--- Records to process Enclosed Below ---

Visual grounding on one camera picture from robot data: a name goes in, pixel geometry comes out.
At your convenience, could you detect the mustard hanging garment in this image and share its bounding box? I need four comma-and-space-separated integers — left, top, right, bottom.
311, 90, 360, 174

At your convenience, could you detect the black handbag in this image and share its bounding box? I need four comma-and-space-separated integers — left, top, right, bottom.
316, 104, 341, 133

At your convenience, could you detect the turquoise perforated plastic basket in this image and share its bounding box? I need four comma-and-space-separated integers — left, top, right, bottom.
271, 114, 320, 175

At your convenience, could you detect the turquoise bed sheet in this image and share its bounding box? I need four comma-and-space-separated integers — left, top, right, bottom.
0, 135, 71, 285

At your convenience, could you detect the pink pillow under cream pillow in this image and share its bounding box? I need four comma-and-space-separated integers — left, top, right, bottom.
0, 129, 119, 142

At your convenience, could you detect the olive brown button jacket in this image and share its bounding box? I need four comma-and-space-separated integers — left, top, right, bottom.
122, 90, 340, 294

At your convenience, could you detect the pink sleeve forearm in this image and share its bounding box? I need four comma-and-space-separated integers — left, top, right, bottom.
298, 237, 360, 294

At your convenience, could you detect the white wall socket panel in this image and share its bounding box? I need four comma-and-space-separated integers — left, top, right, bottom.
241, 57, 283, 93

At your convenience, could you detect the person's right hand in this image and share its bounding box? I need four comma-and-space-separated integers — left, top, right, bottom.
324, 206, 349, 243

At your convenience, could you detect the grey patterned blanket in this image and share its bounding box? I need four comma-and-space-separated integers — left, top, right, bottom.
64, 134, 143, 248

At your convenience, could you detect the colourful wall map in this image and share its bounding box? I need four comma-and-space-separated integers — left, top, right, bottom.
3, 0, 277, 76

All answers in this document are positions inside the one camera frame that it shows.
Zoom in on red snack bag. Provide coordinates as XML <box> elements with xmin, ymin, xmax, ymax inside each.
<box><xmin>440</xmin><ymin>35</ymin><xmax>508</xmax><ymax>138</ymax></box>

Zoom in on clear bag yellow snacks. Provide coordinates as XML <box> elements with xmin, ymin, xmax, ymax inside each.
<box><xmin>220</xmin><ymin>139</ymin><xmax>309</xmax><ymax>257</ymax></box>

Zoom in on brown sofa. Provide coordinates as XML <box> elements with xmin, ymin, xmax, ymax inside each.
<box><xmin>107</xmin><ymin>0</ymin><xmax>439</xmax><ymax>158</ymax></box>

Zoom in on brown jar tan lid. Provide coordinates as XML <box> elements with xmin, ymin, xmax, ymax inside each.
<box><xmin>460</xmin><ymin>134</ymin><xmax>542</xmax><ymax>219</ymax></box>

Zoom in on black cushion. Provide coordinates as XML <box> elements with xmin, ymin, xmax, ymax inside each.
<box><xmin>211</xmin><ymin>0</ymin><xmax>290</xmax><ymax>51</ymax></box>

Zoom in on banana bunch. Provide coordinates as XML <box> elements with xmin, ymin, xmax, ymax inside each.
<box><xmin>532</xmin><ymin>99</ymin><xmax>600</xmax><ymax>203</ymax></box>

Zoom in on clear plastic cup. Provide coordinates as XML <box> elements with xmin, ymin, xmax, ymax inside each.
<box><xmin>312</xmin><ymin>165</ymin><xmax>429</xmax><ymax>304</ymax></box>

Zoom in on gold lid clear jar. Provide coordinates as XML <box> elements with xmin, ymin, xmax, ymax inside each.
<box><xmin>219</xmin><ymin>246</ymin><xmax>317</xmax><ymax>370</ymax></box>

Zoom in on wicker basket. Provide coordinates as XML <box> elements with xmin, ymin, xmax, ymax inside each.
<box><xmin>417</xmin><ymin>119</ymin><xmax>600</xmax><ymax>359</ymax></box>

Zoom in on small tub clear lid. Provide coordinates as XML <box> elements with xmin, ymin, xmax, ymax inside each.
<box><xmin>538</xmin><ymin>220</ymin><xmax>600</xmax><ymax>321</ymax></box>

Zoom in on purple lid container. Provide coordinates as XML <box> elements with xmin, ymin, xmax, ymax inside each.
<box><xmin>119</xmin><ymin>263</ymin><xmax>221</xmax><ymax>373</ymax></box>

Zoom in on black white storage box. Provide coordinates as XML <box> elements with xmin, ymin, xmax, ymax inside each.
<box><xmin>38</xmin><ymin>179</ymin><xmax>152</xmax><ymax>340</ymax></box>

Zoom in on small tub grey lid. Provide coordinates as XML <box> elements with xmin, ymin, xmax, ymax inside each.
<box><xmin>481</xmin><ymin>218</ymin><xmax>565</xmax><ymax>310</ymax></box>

--- End of Enclosed Records to process ---

Return from the data every line that holds "small".

Result of the task:
Zoom in on small tub clear lid. Provide coordinates as XML <box> elements with xmin, ymin, xmax, ymax inside each.
Zoom in on small tub grey lid. Provide coordinates as XML <box> elements with xmin, ymin, xmax, ymax inside each.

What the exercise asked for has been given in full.